FIG. 2 is a perspective view of a perpendicular magnetic disk apparatus according to another embodiment of the invention. This perpendicular magnetic disk apparatus has the same structure as the perpendicular magnetic disk apparatus shown in FIG. 1, except that the return yoke 22 is disposed on the trailing side of the main pole 21.

FIG. 3 shows the relationship between a coercivity Hc of the medium and an occurrence rate of recording instability when magnetic heads each including a main pole formed of different materials are used. The physical properties of the materials for the main poles are indicated by the product of the magnetostriction constant λ [E-6] of the main pole and the stress S [MPa] acting on the main pole, i.e., the magnetostrictive energy.

The occurrence of recording instability is defined by occurrence of output degradation of read signals for recorded data under a situation that no current is supplied to the write head. Specifically, the occurrence of recording instability is determined when a degradation of 5% or more is observed with respect to the initial output of the read signals for recorded data.

The occurrence rate of recording instability refers to a rate at which the recording instability occurs for a great number of write heads that are fabricated using a material with the same magnetostrictive energy. Usually, the occurrence rate is calculated on the basis of experimental results relating to several hundred to several thousand write heads.

It is found from FIG. 3 that the occurrence rate of recording instability becomes higher as the coercivity Hc decreases. In addition, it is found that the coercivity Hc of the medium, with which the occurrence rate of recording instability becomes zero, varies depending on the product of λ and S.

FIG. 4 shows lower-limit conditions under which the occurrence rate of recording instability becomes zero in the coordinate system of the coercivity Hc of the medium and the product of λ [E-6]×S [Mpa].

The curve in FIG. 4 is represented by the formula: λ×S=30,000,000/Hc. In a perpendicular magnetic disk apparatus that satisfies the condition above the curve, data recorded on the medium is not erased by magnetization remaining on the main pole after recording operation.

In order to reduce the recording instability, it is preferable that the value of magnetostrictive energy [λ×S] be high. However, if the product of λ and S is excessively high, physical breakage of the main pole may occur. Thus, the product of λ and S is set within a range in which no physical breakage of the main pole will occur.

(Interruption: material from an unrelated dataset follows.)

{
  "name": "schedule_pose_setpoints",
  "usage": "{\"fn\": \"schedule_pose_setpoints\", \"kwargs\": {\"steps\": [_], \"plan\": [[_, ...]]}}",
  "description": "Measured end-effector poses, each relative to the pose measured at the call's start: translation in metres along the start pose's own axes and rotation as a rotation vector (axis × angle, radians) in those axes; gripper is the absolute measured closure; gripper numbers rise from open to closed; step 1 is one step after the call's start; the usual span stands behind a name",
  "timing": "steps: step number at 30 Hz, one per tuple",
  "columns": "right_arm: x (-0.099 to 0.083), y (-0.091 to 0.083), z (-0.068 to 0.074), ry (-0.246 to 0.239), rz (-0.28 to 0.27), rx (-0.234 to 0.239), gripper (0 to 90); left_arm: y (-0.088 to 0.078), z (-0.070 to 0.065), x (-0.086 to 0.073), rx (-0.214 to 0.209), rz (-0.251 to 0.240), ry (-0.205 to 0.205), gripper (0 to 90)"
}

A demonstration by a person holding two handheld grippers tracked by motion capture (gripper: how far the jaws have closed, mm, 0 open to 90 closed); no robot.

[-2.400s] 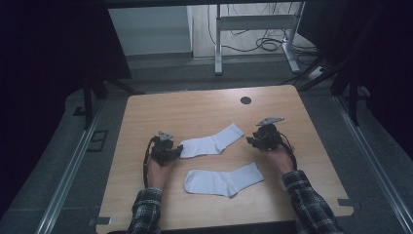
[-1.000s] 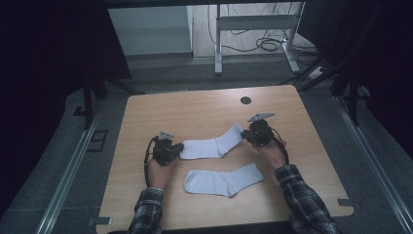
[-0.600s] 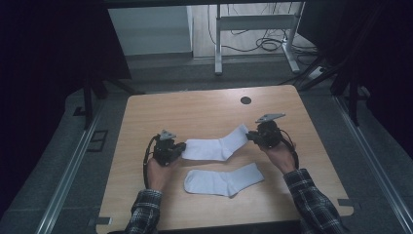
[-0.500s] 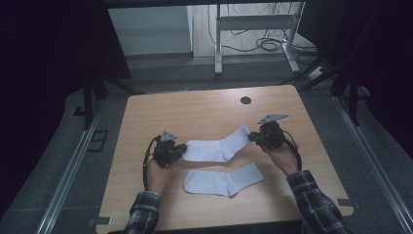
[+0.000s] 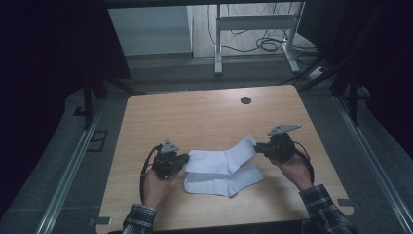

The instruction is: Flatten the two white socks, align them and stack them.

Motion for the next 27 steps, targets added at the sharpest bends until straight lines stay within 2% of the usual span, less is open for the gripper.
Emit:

While certain embodiments of the inventions have been described, these embodiments have been presented by way of example only, and are not intended to limit the scope of the inventions. Indeed, the novel methods and systems described herein may be embodied in a variety of other forms; furthermore, various omissions, substitutions and changes in the form of the methods and systems described herein may be made without departing from the spirit of the inventions. The accompanying claims and their equivalents are intended to cover such forms or modifications as would fall within the scope and spirit of the inventions.

Claims

1. A perpendicular magnetic disk apparatus comprising:

a perpendicular recording medium including a soft underlayer and a perpendicular recording layer; and

a write head including a main pole, a return yoke and an exciting coil,

wherein a product of a magnetostriction constant λ [E-6] of the main pole and a stress S [MPa] acting on the main pole, and a coercivity Hc [Oe] of the medium meet the following formula:

λ×S>30,000,000/Hc.

2. The apparatus according to claim 1, wherein the return yoke is disposed on a leading side of the main pole.

3. The apparatus according to claim 1, wherein the return yoke is disposed on a trailing side of the main pole.